--- Your objective ---
Could you output the listing that follows exactly, without its images?

*-*-*

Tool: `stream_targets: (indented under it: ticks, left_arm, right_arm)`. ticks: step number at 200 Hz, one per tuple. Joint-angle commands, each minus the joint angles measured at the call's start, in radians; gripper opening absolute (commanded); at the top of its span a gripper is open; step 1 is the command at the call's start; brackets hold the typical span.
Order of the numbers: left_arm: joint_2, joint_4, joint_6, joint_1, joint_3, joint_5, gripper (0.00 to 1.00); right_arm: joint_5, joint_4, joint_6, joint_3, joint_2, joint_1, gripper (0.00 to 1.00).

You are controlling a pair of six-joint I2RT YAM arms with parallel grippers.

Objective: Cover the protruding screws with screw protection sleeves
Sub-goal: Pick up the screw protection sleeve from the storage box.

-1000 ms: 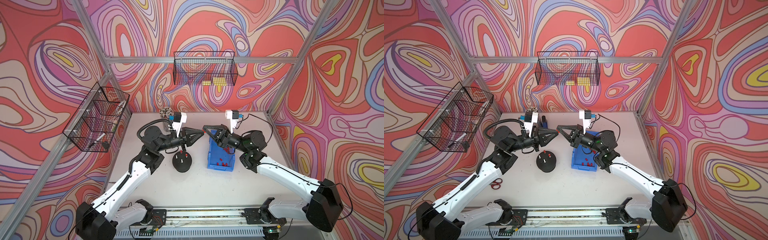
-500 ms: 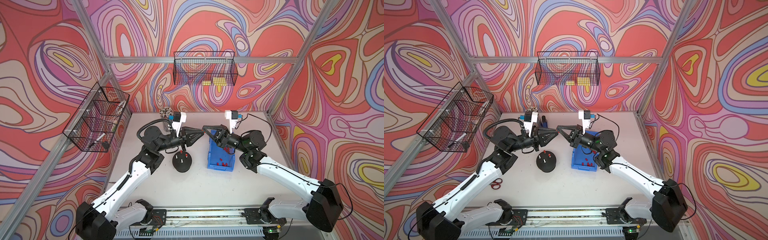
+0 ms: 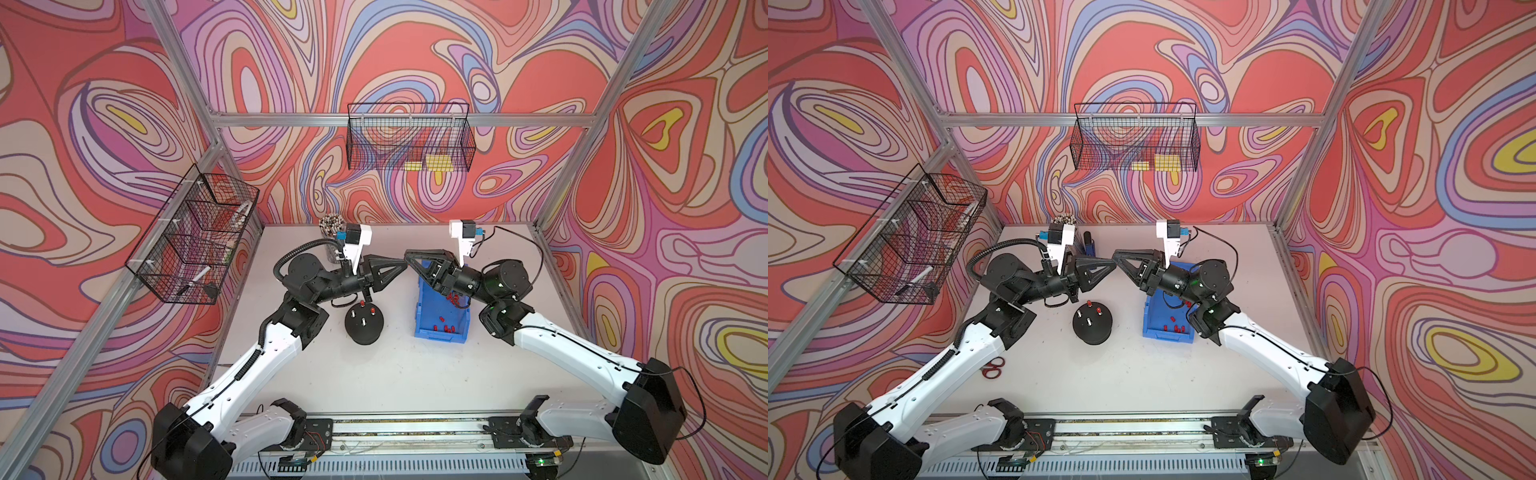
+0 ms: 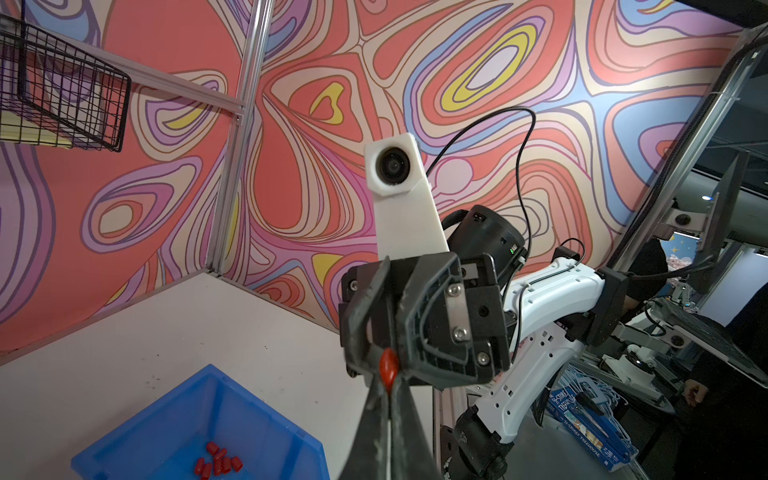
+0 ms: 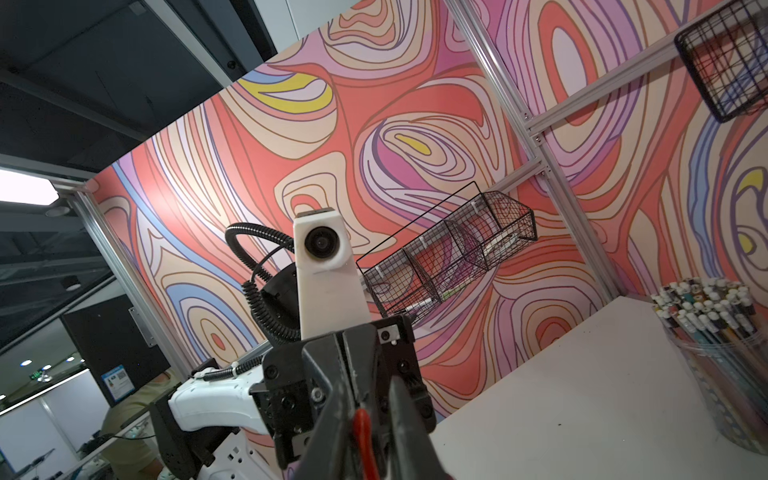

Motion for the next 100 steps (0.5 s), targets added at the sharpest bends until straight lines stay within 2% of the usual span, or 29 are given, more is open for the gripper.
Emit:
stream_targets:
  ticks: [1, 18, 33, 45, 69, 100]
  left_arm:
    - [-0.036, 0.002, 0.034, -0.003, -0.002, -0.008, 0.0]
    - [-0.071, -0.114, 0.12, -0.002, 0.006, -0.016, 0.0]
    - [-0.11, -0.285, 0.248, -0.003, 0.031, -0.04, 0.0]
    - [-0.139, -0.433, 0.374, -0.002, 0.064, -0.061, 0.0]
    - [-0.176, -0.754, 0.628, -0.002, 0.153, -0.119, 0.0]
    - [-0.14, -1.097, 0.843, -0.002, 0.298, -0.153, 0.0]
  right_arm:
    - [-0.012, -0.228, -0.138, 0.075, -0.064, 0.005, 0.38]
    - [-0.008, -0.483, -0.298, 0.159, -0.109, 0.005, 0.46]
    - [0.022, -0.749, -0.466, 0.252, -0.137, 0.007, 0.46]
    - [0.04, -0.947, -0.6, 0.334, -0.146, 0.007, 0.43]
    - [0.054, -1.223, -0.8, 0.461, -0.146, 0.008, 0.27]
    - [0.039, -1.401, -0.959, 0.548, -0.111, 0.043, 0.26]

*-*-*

--- Result of the task ---
Tool: `stream_targets: (indented under it: ticks, left_arm, right_arm)`. ticks: step number at 200 Hz, one per tuple. Joint-angle commands, each minus the joint angles measured at the call's start, in radians; gripper opening absolute (commanded); at the top of its span a gripper is open; step 1 is the command at the call's start; brackets hold the typical span.
Order of the numbers: left_arm: joint_2, joint_4, joint_6, joint_1, joint_3, joint_5, gripper (0.00 to 1.00); right_arm: joint_5, joint_4, joint_6, joint_3, joint_2, joint_1, gripper (0.00 to 1.00).

You are controlling a pair of six-joint I2RT YAM arms with parallel grippers.

Objective: Cover the protruding screws with screw protection sleeves
Sub-goal: Pick up the screw protection sleeve from the storage box.

-1000 ms: 
-500 ms: 
+0 ms: 
+0 ms: 
+0 ms: 

Motion for the next 100 steps (0.5 s), targets added at the sharpest bends until straight lines stay within 2% of the usual span, or 29 are given, more is open for the gripper.
Emit:
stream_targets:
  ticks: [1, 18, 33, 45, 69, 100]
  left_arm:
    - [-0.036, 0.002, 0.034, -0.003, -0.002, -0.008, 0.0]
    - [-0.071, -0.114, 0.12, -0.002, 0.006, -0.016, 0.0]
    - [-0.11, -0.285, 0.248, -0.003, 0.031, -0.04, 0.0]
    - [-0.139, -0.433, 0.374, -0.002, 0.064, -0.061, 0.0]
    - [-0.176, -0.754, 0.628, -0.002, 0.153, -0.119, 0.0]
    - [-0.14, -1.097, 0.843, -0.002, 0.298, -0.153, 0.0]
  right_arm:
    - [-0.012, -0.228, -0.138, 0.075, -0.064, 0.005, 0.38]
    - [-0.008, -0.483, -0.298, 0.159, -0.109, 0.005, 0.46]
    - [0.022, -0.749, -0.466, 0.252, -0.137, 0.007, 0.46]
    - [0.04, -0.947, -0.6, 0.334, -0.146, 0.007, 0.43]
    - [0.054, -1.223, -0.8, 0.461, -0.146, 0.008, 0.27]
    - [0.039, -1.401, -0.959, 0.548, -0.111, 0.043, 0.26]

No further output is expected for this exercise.